Podsumowując ten rok można powiedzieć, że był on bardzo udany dla szczypiorniaka w Gnieźnie bo nie tylko drużyna otarła się o Superligę, ale też doskonałą promocją piłki ręcznej w Gnieźnie była organizacja Finału Pucharu Polski pomiędzy Zagłębiem Lubin a Pogonią Szczecin. Jak Pan ocenia mijający rok i tamten mecz?
-Faktycznie mijający rok był kolejnym udanym w naszej już dość bogatej historii klubu. Nasz pierwszoligowy zespół już widać że okrzepł w tej klasie rozgrywkowej i staliśmy się drużyną o ugruntowanej marce. Każdy przeciwnik się z nami liczy. Poza seniorkami bardzo dobrze spisywały się w kończącym roku nasze drużyny młodzieżowe. Do tego przy naszym klubie ruszyła od września Akademia Piłki Ręcznej. Znakomity projekt, który ściąga na zajęcia sporą liczbę dzieciaków. No i mecz Finałowy Pucharu Polski Kobiet to taka wisienka na torcie doskonale wpisująca się w promocję piłki ręcznej w naszym mieście. Mecz super, atmosfera super no i organizacja super. Tyle można powiedzieć o tym wydarzeniu. Byle więcej takich meczy na naszej pięknej gnieźnieńskiej hali.

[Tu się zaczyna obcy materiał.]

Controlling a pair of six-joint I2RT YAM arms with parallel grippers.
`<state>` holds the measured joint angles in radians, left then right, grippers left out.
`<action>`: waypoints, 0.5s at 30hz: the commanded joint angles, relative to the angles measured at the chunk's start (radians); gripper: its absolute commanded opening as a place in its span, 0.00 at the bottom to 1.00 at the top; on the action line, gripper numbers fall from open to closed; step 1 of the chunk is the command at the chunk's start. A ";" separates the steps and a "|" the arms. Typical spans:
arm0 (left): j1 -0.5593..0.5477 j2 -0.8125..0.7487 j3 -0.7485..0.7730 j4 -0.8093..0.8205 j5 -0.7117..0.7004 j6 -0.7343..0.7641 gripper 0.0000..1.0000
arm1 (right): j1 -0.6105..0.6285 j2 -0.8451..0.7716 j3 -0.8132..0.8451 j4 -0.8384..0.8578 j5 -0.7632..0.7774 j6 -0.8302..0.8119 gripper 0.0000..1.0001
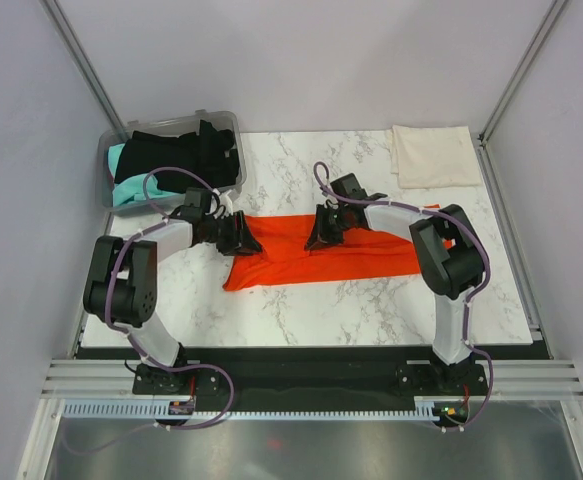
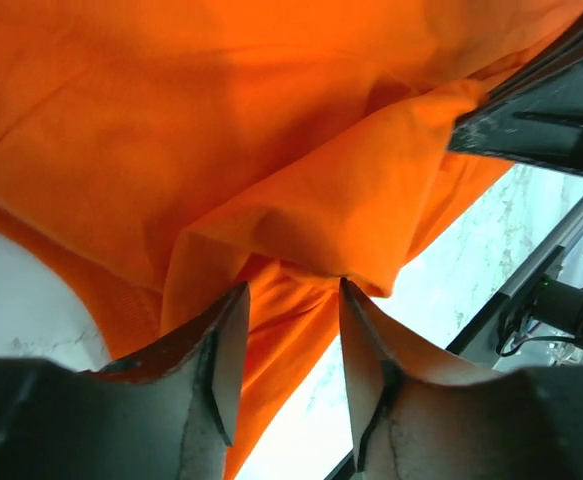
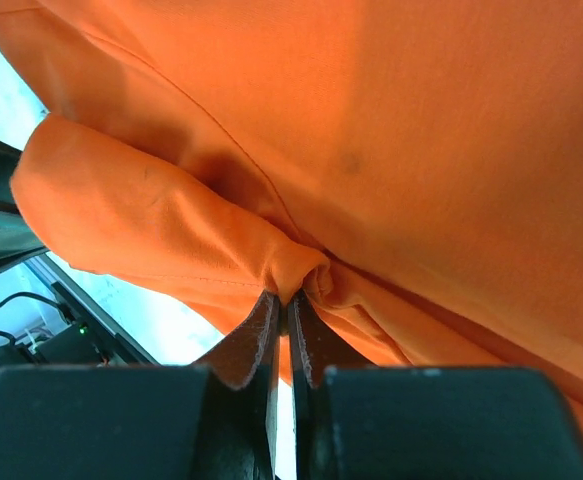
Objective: Fold and stack the t-shirts
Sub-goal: Fold the tshirt
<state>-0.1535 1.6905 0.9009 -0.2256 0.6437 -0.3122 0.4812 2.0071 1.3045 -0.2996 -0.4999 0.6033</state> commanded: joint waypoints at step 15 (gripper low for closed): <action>-0.058 0.094 0.122 0.031 0.089 0.038 0.54 | -0.003 0.032 0.056 0.020 -0.022 -0.004 0.10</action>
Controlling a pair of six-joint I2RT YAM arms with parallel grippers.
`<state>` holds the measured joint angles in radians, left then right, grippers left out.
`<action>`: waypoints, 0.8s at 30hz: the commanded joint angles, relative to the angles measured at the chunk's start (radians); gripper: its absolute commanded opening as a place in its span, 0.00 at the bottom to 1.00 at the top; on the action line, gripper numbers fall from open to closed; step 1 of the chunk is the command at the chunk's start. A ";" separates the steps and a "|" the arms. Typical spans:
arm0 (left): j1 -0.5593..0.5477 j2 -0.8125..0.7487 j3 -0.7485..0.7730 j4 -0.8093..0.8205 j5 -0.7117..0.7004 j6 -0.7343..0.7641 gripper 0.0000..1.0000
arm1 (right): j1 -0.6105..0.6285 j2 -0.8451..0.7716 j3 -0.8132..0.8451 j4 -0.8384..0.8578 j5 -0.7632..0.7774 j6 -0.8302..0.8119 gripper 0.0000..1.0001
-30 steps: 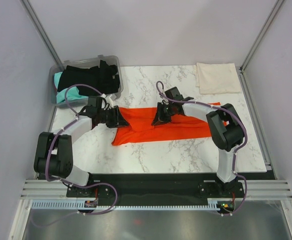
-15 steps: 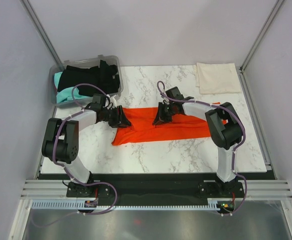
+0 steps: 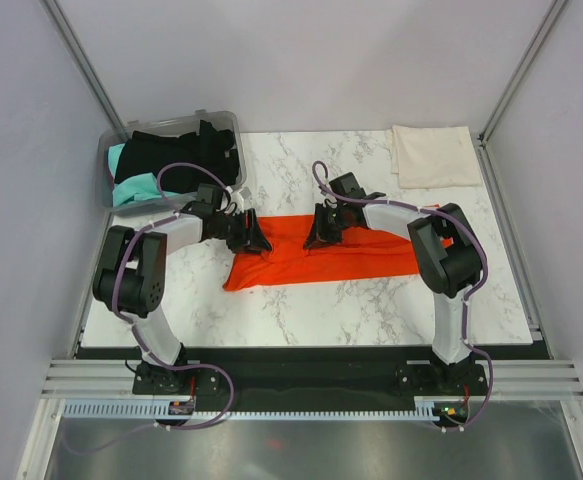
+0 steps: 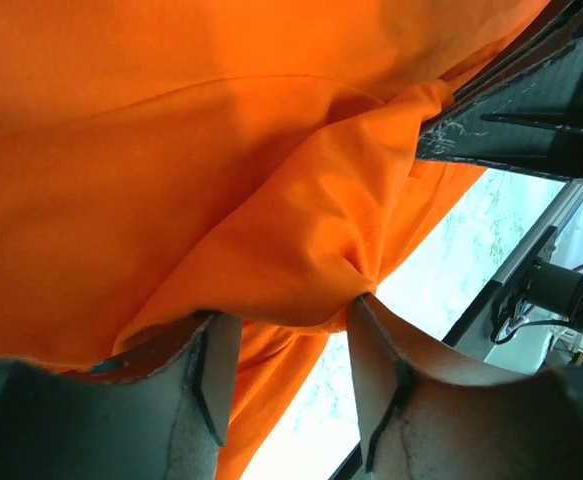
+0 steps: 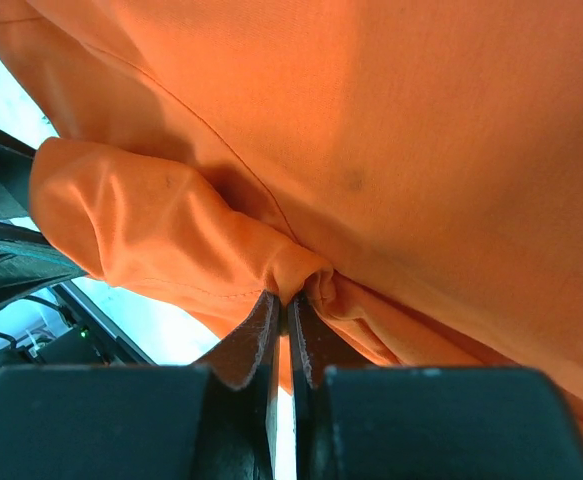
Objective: Fold and stack the t-shirts
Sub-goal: Fold the tshirt
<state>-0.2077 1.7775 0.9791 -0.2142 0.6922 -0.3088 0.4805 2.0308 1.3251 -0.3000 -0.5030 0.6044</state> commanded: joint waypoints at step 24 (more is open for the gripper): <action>0.017 -0.190 0.018 -0.257 -0.051 -0.150 0.02 | -0.003 -0.066 0.006 0.006 -0.037 0.032 0.00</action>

W mijający roku drużyna spisywała się bardzo dobrze pomimo wielu przeciwności związanych z licznymi kontuzjami. Czy kontuzjowane zawodniczki zagrają jeszcze w tym sezonie i jak wygląda proces ich leczenia?
-Tak jak wcześniej już pisałem, prześladuje nas jakieś fatum w tym sezonie. Można powiedzieć, że co mecz tracimy zawodniczkę. Mam nadzieje, że limit pecha w tym temacie już wyczerpaliśmy. Co do samych kontuzjowanych zawodniczek to sprawa wygląda tak, że Kamila Olejniczak, Monika Łęgowska i Ala Ślęzak już trenują z zespołem. Małymi kroczkami wraca do zdrowia Jagoda Linkowska. Najgorzej wygląda sytuacja z Natalią Niedzielską. W jej przypadku przerwa na pewno będzie dłuższa.

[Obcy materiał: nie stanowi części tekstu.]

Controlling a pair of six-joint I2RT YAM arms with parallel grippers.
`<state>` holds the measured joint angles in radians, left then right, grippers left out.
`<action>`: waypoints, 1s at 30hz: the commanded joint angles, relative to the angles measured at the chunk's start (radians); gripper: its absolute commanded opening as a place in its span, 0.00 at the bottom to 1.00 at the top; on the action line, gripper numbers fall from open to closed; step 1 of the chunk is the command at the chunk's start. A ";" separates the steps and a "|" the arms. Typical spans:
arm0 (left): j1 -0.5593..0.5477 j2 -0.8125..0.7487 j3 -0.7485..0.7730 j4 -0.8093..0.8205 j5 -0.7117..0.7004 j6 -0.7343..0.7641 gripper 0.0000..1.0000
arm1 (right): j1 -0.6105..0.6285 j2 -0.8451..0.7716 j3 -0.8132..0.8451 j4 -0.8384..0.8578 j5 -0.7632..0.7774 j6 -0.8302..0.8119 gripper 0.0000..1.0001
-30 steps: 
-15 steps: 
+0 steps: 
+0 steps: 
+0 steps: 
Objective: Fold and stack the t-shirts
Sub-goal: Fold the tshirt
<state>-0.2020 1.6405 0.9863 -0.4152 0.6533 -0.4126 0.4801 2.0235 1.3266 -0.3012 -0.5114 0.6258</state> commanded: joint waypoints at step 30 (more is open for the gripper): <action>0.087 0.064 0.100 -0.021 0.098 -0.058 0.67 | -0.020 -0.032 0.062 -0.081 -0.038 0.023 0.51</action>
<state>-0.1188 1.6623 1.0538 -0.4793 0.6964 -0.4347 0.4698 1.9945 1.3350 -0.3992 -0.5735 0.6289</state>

Na koniec takie pytanie: jak ocenia Pan doping gnieźnieńskich kibiców w mijającym roku? Spodziewał się Pan, że tak licznie będą przychodzić na Wasze mecze?
-No na razie mieliśmy raptem dwa mecze w obecnym sezonie. Ale frekwencja na trybunach jest imponująca. Już w zeszłym sezonie nasza hala na meczach piłki ręcznej biła rekordy frekwencyjne na parkietach pierwszoligowych. Wygląda na to, że w obecnym sezonie będą kolejne rekordy frekwencyjne, bo jeden już mamy. Bardzo mocno się cieszymy z tak licznej publiczności na naszych spotkaniach. To jest coś wspaniałego. A doping głośny i niosący nas do zwycięstw.